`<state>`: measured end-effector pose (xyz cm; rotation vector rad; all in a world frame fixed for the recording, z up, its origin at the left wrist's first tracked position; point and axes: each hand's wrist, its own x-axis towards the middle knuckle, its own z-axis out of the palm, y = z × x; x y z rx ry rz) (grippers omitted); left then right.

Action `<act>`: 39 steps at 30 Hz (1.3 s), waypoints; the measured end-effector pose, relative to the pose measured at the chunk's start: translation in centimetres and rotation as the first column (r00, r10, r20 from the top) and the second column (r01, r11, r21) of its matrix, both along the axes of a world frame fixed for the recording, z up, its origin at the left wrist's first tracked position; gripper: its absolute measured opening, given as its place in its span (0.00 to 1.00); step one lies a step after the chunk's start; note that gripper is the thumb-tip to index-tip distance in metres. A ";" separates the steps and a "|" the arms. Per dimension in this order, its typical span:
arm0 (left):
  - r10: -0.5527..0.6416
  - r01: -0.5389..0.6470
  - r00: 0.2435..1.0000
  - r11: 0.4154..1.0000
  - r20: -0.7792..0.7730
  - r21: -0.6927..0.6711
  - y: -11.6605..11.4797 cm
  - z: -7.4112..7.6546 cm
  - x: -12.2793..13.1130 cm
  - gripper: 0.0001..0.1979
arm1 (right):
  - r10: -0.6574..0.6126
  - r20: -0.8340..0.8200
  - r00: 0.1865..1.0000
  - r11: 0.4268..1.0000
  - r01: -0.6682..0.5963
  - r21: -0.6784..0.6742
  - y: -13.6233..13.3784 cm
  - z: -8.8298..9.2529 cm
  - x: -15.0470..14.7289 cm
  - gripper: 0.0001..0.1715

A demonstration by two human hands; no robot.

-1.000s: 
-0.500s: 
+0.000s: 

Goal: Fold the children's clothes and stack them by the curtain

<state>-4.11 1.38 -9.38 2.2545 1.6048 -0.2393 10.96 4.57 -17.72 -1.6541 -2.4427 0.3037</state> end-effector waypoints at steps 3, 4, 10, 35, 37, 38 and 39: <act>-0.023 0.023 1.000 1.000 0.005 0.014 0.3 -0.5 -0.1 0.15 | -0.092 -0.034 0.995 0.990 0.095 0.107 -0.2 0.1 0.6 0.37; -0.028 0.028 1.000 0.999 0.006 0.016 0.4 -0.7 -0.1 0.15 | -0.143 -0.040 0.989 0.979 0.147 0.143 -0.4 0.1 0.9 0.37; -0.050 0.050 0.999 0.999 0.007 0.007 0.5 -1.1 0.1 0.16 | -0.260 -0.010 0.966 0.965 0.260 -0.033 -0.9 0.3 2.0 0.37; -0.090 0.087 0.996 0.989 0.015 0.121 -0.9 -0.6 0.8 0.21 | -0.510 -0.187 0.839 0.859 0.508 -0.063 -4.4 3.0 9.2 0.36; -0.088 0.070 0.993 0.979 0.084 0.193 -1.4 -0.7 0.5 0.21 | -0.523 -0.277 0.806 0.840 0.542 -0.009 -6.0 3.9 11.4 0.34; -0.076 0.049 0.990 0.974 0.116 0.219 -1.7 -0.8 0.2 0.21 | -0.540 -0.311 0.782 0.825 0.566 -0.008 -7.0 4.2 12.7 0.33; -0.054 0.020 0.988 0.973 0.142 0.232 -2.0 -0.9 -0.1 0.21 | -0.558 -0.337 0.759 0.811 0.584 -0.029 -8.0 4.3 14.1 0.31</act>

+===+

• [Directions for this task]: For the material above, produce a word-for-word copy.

• [Result below]:
`<state>`: measured end-effector pose (xyz cm; rotation vector rad; all in a world frame fixed for the recording, z up, its origin at the left wrist's first tracked position; point and axes: each hand's wrist, its own x-axis towards the middle knuckle, its own z-axis out of the palm, y = z × x; x y z rx ry rz) (grippers omitted); left then right.

Action `<act>`: 39 steps at 30 Hz (1.3 s), waypoints; the measured end-effector pose, relative to the pose measured at the chunk's start: translation in centimetres and rotation as the first column (r00, r10, r20 from the top) and the second column (r01, r11, r21) of its matrix, both along the axes of a world frame fixed for the recording, z up, its origin at the left wrist's first tracked position; gripper: its absolute measured opening, given as its place in its span (0.00 to 1.00); step one lies a step after the chunk's start; note that gripper is the thumb-tip to index-tip distance in metres. A ";" separates the steps and a "|" the arms. Per dimension in this order, its typical span:
arm0 (left):
  - r10: -0.5527..0.6416
  - r01: -0.5389..0.6470
  - r00: 0.2435..1.0000
  - r11: 0.4154..1.0000
  - r20: -0.7792..0.7730
  - r21: -0.6927..0.6711
  - y: -11.6605..11.4797 cm
  - z: -7.4112..7.6546 cm
  - x: -12.2793..13.1130 cm
  - gripper: 0.0001..0.1979
arm1 (right):
  - r10: -0.6574..0.6126
  - r20: -0.8340..0.8200
  - r00: 0.1865..1.0000
  - r11: 0.4268..1.0000
  - r01: -0.6682..0.5963
  - r21: -0.6784..0.6742
  - y: -13.6233..13.3784 cm
  - z: -8.8298..9.2529 cm
  - x: -15.0470..14.7289 cm
  - gripper: 0.0001..0.1715

A demonstration by two human hands; no robot.

-1.000s: 
-0.500s: 
+0.000s: 

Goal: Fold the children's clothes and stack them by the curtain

<state>-4.11 1.38 -9.38 2.2545 1.6048 -0.2393 10.96 4.57 -17.72 -1.6541 -2.4427 0.3037</state> end-effector waypoints at steps 3, 4, 10, 35, 37, 38 and 39: <act>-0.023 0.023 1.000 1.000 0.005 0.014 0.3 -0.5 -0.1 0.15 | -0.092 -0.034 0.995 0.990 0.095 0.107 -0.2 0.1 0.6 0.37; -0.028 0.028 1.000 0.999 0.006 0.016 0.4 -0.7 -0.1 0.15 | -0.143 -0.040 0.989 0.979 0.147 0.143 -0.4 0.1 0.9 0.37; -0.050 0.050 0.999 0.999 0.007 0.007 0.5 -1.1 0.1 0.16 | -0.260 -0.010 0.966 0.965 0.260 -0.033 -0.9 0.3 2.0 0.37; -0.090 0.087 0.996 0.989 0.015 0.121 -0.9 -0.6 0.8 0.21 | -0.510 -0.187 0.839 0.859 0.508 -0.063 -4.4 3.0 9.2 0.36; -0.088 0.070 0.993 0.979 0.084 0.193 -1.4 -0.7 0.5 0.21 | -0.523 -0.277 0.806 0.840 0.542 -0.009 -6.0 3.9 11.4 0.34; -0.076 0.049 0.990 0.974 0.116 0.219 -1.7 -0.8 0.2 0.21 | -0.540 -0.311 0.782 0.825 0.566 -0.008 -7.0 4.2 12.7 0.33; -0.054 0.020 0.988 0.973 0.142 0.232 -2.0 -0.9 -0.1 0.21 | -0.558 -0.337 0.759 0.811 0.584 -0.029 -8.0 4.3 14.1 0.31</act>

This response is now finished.